• Exercise directions: Transcribe exactly the lines that fall between the one holding "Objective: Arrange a" and the one holding "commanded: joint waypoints", inclusive, from the entries below.

——————————

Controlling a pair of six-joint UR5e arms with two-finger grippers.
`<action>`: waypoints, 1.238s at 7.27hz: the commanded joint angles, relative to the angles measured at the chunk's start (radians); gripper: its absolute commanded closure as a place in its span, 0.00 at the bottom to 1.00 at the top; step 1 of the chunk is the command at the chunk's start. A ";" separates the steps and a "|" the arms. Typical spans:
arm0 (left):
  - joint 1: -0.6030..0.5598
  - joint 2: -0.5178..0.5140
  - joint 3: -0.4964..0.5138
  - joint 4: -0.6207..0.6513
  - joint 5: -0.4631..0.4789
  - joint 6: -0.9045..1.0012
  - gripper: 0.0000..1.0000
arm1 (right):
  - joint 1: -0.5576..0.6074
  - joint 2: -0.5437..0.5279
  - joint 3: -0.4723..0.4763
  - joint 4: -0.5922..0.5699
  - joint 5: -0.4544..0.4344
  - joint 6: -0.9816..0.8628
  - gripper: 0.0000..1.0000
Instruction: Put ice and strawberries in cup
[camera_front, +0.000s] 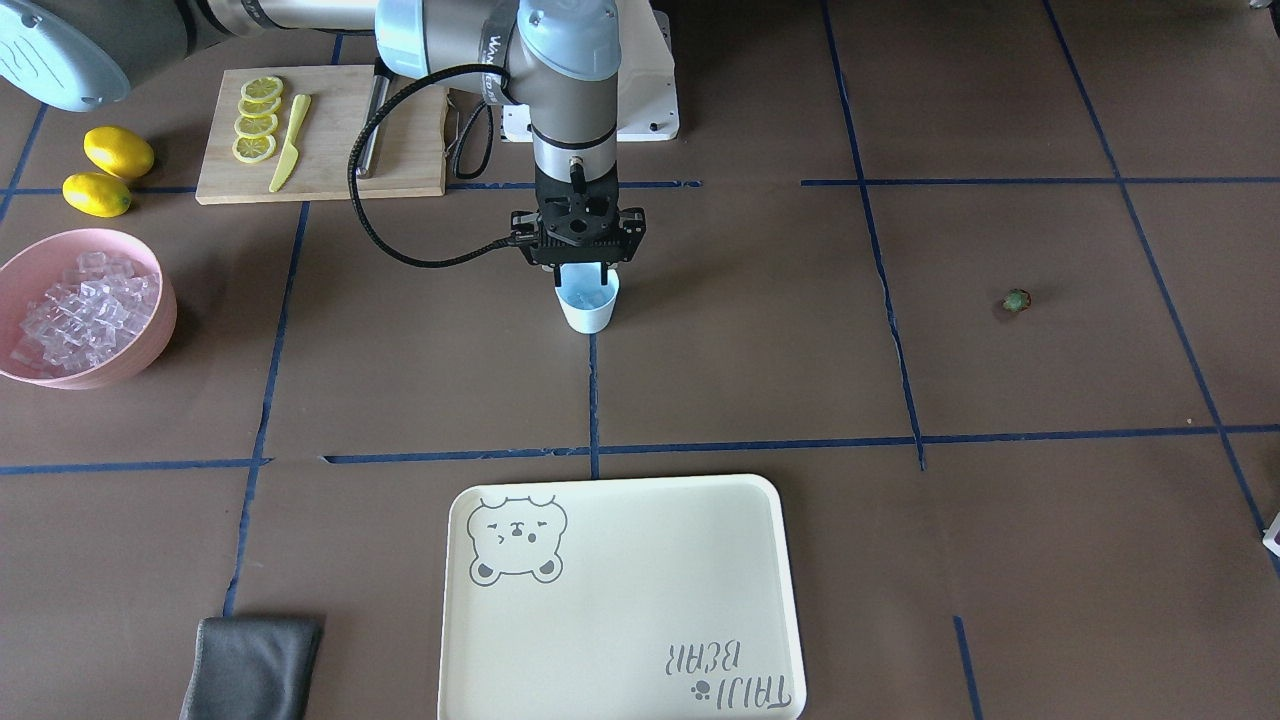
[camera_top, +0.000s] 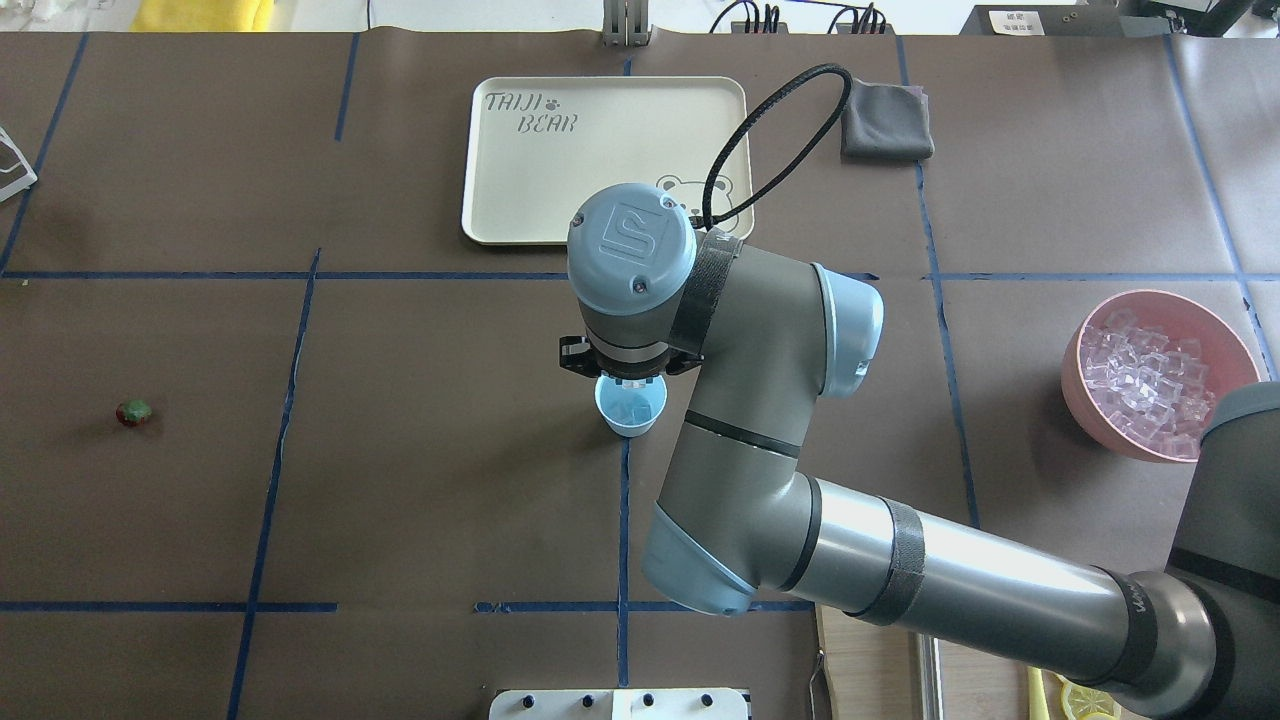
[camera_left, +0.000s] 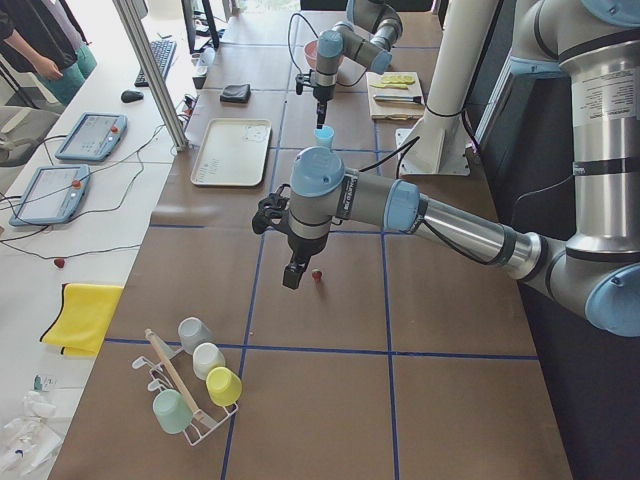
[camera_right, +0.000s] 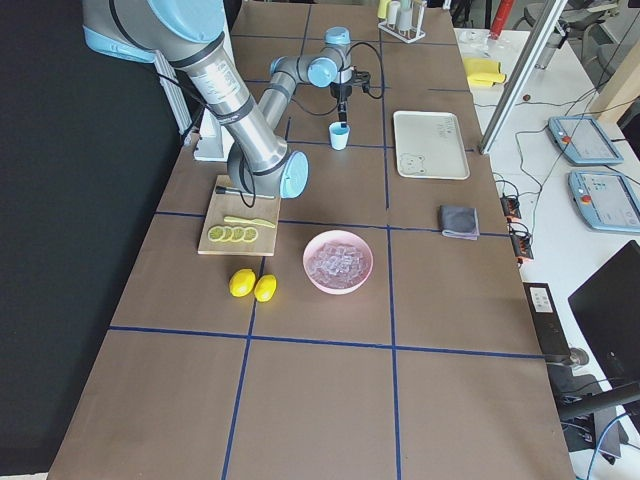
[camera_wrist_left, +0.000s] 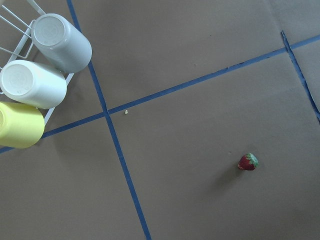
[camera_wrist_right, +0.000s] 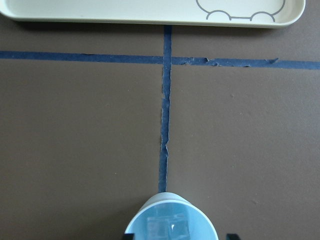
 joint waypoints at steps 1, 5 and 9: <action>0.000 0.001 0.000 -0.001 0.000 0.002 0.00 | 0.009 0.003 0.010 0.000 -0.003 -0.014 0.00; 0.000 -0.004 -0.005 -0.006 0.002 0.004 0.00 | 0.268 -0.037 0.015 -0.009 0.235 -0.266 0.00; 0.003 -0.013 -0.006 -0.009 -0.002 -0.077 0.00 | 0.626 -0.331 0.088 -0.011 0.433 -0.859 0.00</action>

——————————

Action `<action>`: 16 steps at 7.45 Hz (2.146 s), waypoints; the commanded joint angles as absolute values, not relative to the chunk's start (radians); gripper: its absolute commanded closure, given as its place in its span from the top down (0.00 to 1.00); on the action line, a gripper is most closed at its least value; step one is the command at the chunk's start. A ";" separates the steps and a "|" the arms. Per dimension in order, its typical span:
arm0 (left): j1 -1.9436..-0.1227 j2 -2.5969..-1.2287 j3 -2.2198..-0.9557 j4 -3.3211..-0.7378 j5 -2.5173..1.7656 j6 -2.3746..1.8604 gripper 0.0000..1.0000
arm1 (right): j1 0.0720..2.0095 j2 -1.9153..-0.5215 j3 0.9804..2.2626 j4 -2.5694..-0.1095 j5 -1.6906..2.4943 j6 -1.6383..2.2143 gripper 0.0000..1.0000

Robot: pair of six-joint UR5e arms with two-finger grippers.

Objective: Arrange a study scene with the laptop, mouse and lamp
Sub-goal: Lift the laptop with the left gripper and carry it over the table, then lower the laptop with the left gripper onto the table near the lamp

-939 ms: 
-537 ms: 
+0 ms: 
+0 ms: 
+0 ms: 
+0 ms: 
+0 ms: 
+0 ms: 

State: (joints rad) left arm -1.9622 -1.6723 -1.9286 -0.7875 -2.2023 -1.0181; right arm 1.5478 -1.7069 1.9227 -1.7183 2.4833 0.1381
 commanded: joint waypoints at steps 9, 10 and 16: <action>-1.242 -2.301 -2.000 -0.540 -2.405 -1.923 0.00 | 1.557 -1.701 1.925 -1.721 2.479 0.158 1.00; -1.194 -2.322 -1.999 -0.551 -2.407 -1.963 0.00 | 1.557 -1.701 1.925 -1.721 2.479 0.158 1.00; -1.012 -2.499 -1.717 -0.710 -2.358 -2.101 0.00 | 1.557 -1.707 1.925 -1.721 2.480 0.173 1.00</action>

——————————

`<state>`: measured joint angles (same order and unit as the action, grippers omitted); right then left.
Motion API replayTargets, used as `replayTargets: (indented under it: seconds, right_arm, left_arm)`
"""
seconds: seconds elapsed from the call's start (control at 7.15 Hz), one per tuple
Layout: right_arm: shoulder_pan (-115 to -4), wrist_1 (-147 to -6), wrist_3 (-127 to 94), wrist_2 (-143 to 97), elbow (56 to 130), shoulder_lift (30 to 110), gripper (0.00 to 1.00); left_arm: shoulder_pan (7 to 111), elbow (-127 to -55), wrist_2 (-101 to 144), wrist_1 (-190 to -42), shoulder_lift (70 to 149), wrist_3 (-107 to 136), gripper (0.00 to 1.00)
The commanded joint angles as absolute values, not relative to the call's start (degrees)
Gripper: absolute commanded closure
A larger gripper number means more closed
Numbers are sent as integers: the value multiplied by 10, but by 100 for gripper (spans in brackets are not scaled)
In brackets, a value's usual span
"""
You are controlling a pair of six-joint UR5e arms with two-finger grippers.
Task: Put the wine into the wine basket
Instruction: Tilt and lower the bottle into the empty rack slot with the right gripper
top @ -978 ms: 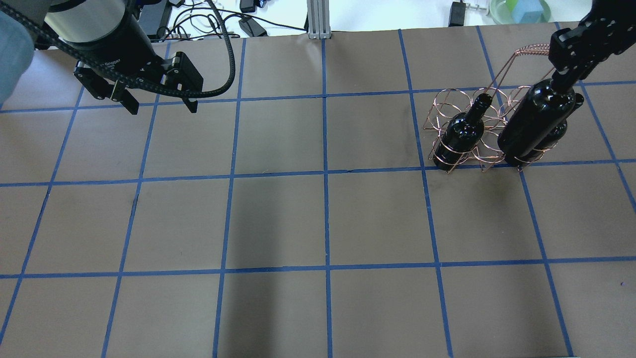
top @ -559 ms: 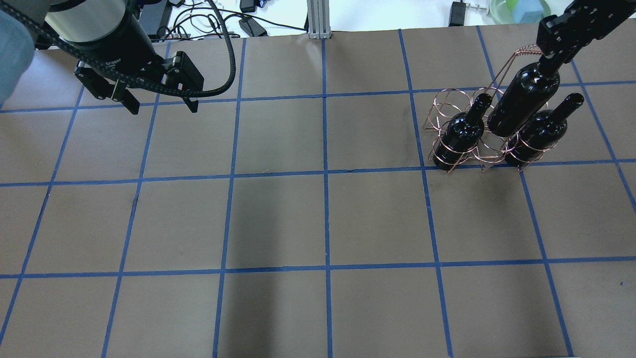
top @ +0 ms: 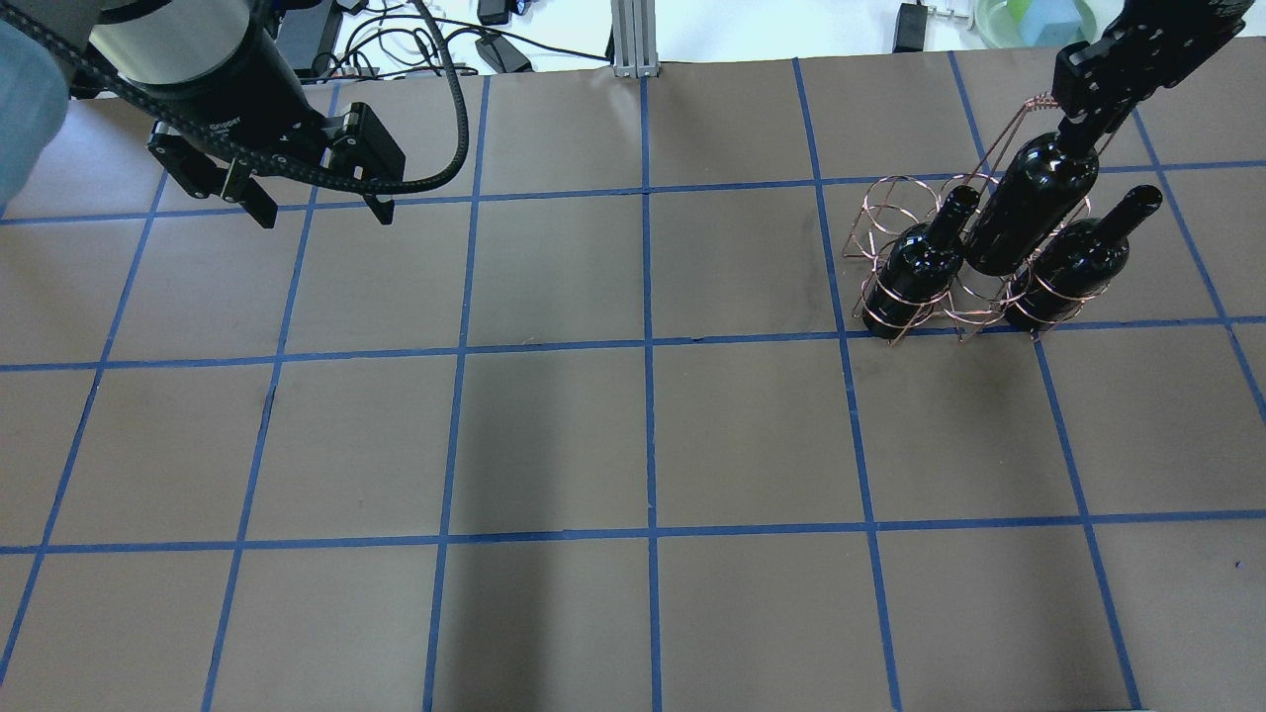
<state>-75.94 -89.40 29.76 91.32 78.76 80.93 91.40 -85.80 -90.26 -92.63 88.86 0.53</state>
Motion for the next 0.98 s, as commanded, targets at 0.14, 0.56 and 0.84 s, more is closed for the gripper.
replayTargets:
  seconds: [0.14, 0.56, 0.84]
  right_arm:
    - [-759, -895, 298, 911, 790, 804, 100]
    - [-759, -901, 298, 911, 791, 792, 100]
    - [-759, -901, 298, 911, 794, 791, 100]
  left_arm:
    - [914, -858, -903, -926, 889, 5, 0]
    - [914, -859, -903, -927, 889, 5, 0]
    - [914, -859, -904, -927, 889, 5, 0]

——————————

• Solution below:
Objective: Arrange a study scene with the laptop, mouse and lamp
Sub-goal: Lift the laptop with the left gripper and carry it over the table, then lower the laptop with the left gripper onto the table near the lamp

-939 ms: 
-537 ms: 
+0 ms: 
+0 ms: 
+0 ms: 
+0 ms: 
+0 ms: 
+0 ms: 

State: (joints rad) left arm -1.9622 -1.6723 -1.9286 -0.7875 -2.2023 -1.0181; right arm 1.5478 -1.7069 1.9227 -1.7183 2.4833 0.1381
 commanded: joint waypoints at steps 9, 10 and 16: <action>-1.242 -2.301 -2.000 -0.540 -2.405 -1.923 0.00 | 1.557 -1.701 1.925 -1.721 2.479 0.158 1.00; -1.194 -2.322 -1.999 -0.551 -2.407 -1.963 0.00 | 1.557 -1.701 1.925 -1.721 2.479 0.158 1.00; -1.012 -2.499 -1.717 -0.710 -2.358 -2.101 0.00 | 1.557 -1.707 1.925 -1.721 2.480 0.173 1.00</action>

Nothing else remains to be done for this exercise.